Task brief:
Your task is to copy the listing exactly. Drop any pictures from the copy.

Source material:
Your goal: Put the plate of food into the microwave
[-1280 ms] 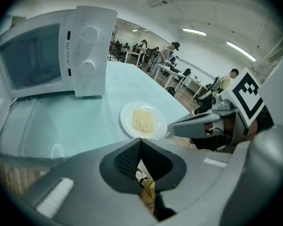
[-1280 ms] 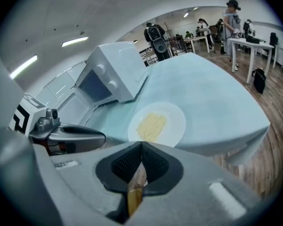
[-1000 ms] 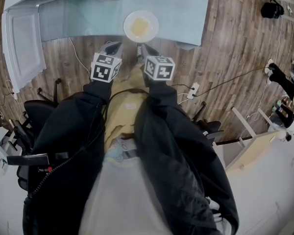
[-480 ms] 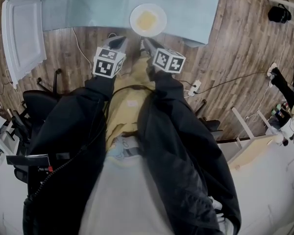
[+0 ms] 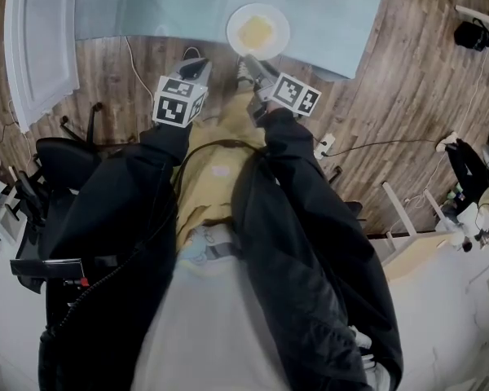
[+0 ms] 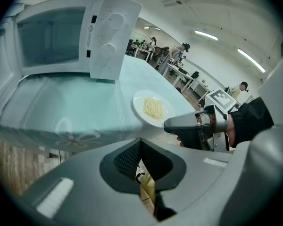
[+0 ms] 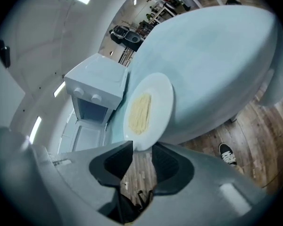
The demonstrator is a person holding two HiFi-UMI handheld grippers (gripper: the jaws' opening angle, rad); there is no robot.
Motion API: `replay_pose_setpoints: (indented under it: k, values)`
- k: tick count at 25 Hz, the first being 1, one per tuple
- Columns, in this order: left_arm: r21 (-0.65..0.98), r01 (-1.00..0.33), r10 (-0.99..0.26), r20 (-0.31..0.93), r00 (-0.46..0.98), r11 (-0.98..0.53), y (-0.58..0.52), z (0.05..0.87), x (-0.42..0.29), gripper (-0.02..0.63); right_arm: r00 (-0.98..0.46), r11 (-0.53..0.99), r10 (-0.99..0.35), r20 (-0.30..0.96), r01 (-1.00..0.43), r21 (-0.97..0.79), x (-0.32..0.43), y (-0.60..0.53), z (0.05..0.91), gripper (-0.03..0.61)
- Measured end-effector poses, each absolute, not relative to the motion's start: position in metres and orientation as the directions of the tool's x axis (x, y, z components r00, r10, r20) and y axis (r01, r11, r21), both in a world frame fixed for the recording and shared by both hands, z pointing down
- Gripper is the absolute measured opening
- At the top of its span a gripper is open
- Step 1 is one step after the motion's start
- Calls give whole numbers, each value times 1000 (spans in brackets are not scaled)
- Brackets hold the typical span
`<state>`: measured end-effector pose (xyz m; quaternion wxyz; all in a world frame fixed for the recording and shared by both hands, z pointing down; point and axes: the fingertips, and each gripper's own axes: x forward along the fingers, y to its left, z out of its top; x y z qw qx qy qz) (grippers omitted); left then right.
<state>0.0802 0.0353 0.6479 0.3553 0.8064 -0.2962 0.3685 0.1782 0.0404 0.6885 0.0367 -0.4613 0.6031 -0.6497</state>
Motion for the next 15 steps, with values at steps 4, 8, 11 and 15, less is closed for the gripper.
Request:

Solution for this exercise:
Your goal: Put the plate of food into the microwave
[-1280 ms] 
[-1280 ms] 
[-1000 ms] 
[-480 ms] 
[+0 ms] 
[+0 ms] 
[+0 ms] 
The demonstrator is a person holding two HiFi-UMI handheld grippers (gripper: the jaws' opening angle, rad); there is no robot.
Motion API: `replay_pose_setpoints: (indented under it: k, values)`
- k: tick count at 25 Hz, the first being 1, one per tuple
- Columns, in this order: left_arm: r21 (-0.65..0.98), r01 (-1.00..0.33), r10 (-0.99..0.26), r20 (-0.31..0.93), r00 (-0.46..0.98), r11 (-0.98..0.53), y (-0.58..0.52), z (0.05..0.87), x (-0.42..0.29), gripper (-0.02..0.63); right_arm: r00 (-0.98..0.46), r11 (-0.53..0.99), r10 (-0.99..0.35), r20 (-0.30..0.96), r01 (-1.00..0.43), r21 (-0.97..0.79), x (-0.32..0.43), y (-0.60..0.53), z (0.05..0.91), gripper (-0.03..0.61)
- Measured end-effector poses, each absolute, not relative to the motion's start: position in metres and orientation as the directions of the tool's x axis (x, y, z components r00, r10, r20) and y axis (r01, r11, r21), both in a world frame fixed for the recording and shared by both hands, z pointing down
- Gripper is the absolute measured opening
- At the top of its span a gripper is open
- Step 1 is one step after the motion's start
- Calls give whole numbers, each value times 1000 (spans in brackets are not scaled)
- Brackets hold the typical span
`<state>`: measured end-effector pose (xyz m; quaternion wxyz; all in a world frame fixed for the recording and shared by both hands, z pointing down; point and axes: the fingertips, and each gripper's own axes: x forward along the fingers, y to its left, z out of its top; x y z qw qx qy qz) (grippers omitted); left then right.
<state>0.0802 0.0353 0.6479 0.3553 0.8064 -0.2962 0.3685 0.1782 0.0404 0.6885 0.0367 -0.4613 0.6031 -0.6497</state>
Motion for the next 15 steps, with values at steps 4, 8, 11 and 15, less is closed for the gripper.
Request:

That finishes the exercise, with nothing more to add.